_EXERCISE DETAILS_
Every line in the records below with the string "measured" needs to be copied out.

── INPUT DATA

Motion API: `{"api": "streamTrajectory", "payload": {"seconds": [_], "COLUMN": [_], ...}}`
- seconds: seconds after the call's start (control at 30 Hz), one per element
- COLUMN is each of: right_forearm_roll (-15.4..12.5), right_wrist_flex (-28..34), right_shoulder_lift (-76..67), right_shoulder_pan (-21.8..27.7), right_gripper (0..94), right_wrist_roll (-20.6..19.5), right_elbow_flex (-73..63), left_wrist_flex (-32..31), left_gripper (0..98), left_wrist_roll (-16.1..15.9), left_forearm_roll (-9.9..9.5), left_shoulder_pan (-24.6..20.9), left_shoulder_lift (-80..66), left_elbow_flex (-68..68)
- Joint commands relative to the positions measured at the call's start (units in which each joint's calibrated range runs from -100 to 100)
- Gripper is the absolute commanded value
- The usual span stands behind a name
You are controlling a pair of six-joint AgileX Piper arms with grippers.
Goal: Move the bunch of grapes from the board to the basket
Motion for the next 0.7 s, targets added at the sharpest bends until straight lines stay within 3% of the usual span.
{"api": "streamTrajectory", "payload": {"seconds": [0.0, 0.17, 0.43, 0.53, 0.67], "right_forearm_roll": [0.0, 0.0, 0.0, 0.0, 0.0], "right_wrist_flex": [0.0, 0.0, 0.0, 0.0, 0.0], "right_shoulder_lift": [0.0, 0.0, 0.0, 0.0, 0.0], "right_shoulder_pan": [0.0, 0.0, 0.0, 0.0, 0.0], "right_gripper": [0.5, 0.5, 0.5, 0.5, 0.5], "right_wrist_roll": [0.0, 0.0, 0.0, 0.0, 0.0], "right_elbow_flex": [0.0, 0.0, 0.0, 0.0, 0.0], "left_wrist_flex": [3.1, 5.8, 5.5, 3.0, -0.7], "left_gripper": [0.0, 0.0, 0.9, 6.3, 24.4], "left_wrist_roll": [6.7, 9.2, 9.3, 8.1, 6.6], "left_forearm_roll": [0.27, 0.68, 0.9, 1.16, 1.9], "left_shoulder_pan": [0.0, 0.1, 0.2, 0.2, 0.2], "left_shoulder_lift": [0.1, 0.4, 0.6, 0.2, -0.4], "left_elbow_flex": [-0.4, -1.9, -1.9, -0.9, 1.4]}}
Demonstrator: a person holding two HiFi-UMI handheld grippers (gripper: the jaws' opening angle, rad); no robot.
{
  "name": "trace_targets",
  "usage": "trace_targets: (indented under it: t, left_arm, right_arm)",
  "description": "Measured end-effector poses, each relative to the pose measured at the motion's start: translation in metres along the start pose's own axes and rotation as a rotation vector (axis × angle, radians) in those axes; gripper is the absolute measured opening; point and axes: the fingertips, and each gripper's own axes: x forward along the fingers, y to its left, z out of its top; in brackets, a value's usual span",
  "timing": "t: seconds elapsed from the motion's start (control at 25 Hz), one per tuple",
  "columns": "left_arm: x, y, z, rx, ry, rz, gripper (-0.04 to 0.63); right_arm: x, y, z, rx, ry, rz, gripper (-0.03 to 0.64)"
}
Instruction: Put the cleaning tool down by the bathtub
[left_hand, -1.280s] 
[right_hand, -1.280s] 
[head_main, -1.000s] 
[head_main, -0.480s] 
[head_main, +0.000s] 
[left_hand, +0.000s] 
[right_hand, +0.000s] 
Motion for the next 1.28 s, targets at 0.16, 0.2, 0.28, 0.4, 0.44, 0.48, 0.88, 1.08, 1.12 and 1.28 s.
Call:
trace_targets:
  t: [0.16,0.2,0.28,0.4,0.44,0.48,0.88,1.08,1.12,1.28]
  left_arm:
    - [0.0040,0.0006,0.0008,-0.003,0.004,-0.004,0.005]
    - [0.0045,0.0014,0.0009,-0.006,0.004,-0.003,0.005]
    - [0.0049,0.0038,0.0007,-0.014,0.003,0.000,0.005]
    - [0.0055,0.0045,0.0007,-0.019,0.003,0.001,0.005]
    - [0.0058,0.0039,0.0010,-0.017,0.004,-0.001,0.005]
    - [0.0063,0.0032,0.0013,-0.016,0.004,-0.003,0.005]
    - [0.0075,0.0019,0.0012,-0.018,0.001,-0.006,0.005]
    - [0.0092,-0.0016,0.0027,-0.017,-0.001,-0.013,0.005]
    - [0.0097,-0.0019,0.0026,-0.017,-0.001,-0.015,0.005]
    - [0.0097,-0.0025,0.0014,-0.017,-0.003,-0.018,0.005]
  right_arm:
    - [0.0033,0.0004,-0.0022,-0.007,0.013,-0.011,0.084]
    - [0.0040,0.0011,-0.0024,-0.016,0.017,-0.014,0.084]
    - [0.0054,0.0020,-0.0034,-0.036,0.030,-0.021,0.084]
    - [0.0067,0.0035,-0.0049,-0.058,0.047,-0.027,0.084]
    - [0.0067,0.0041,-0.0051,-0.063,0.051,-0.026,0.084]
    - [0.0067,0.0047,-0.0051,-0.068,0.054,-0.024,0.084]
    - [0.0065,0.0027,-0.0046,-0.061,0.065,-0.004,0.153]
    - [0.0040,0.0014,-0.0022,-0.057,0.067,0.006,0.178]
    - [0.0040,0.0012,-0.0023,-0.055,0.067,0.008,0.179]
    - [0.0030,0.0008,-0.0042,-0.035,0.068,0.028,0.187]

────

_OUTPUT OF THE TASK_
- Joint commands relative to the positions measured at the call's start (units in which each joint's calibrated range runs from -100 to 100)
  "description": "Measured end-effector poses, each relative to the pose measured at the motion's start: translation in metres along the start pose's own axes and rotation as a rotation vector (axis × angle, radians) in those axes; gripper is the absolute measured opening; point and axes: the fingertips, and each gripper's own axes: x forward along the fingers, y to its left, z out of its top; in brackets, a value's usual span",

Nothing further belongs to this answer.